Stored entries
++++++
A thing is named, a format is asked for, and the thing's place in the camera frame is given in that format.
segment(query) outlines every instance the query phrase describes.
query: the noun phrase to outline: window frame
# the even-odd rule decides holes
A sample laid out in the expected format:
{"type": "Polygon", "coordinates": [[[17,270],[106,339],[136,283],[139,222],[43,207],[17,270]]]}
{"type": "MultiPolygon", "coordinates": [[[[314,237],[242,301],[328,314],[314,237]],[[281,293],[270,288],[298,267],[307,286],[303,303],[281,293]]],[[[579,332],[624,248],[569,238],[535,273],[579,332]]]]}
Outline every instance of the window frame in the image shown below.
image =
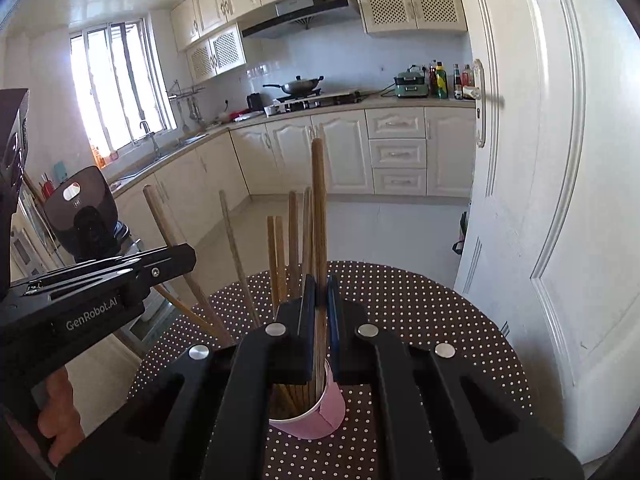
++++++
WHAT THE EXERCISE ASKS => The data is to be restated word for word, with any pictures set aside.

REPLY =>
A thing is named, a format is asked for, and the thing's place in the camera frame is given in that format.
segment(query) outlines every instance the query phrase describes.
query: the noun phrase to outline: window frame
# the even-odd rule decides holes
A sample laid out in the expected format:
{"type": "Polygon", "coordinates": [[[17,270],[106,339],[136,283],[139,222],[43,207],[17,270]]]}
{"type": "MultiPolygon", "coordinates": [[[[314,237],[242,301],[328,314],[314,237]],[[281,293],[270,288],[298,267],[307,286],[303,303],[281,293]]],[[[579,332],[624,248],[569,238],[535,273],[579,332]]]]}
Outline every instance of the window frame in the image shown below.
image =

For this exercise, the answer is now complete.